Studies have suggested a relationship between previous respiratory diseases and a lung cancer diagnosis. Most of this research has been conducted in Asian populations and does not account for the high level of co-occurrence that has been observed among different respiratory diseases. To better understand the relationship between multiple previous respiratory diseases and lung cancer risk, Paolo Boffetta, MD, MPH, and colleagues pooled data from a consortium of seven case-control studies as part of the SYNERGY project, which provided detailed information on smoking habits in European and North American populations.
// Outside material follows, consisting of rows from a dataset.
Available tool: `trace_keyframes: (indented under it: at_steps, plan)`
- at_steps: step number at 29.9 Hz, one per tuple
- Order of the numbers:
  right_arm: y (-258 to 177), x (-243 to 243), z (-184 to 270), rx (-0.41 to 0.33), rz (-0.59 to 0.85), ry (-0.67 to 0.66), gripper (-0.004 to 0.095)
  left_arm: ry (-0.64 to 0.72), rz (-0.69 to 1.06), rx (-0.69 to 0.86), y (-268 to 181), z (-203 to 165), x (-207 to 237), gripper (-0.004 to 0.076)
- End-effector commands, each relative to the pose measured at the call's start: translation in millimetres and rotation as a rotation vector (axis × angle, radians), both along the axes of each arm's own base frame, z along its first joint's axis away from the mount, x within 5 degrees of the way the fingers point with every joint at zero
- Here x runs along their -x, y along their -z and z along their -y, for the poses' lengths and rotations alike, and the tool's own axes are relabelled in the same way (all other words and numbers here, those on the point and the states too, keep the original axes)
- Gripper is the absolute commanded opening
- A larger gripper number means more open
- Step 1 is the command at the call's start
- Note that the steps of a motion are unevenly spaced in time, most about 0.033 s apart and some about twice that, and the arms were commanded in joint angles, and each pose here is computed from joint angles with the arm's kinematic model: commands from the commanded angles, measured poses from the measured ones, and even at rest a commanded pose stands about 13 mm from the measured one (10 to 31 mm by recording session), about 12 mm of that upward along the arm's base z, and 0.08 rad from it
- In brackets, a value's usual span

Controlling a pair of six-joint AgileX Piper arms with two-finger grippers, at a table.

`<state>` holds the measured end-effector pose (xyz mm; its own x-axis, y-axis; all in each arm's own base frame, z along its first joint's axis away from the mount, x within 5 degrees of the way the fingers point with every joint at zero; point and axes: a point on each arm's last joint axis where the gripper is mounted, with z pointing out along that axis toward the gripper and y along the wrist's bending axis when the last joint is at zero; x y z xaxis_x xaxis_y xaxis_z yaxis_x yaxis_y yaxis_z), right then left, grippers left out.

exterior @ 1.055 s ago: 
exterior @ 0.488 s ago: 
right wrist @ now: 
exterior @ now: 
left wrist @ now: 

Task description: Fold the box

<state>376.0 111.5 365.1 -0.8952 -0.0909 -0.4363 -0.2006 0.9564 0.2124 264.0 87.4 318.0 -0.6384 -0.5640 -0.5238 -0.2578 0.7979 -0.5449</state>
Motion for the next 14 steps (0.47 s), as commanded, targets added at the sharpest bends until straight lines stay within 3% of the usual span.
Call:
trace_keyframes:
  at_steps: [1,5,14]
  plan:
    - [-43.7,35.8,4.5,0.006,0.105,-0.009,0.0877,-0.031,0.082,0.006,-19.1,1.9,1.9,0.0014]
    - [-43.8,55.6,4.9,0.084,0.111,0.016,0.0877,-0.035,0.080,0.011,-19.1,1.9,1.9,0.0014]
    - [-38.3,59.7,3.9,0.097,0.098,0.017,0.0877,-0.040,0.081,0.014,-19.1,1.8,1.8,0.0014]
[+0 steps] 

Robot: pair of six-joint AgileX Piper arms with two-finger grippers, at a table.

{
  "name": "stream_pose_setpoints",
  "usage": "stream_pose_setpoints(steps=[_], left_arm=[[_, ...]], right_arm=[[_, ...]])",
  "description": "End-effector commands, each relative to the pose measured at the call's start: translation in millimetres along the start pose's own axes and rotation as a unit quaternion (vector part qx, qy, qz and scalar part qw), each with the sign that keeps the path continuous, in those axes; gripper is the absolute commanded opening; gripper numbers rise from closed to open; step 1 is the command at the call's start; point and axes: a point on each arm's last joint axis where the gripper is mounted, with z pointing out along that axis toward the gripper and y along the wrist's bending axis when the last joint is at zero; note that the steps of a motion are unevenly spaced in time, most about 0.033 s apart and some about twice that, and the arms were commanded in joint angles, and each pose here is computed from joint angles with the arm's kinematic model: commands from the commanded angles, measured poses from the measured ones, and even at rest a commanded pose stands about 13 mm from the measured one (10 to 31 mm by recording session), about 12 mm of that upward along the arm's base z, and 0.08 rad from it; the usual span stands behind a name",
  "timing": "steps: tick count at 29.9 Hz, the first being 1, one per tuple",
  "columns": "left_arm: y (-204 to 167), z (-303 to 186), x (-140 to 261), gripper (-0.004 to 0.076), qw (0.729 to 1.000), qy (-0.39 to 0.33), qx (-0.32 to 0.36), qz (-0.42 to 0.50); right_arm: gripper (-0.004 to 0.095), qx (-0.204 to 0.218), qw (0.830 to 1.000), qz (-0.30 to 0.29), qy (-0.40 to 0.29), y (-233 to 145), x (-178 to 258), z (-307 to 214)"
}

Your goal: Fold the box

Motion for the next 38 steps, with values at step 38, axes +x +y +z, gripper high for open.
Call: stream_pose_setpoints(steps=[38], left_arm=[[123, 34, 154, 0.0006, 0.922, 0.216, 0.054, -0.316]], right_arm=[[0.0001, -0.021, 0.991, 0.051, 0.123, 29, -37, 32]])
Data on five previous respiratory diseases—chronic bronchitis, emphysema, tuberculosis, pneumonia, and asthma—were collected by self-report for the study, which was published in the American Journal of Respiratory and Critical Care Medicine. Analyses were stratified by gender and adjusted for study center, age, employment in an occupation with an excess risk of lung cancer, level of education, smoking status, cigarette pack-years, and time since quitting smoking.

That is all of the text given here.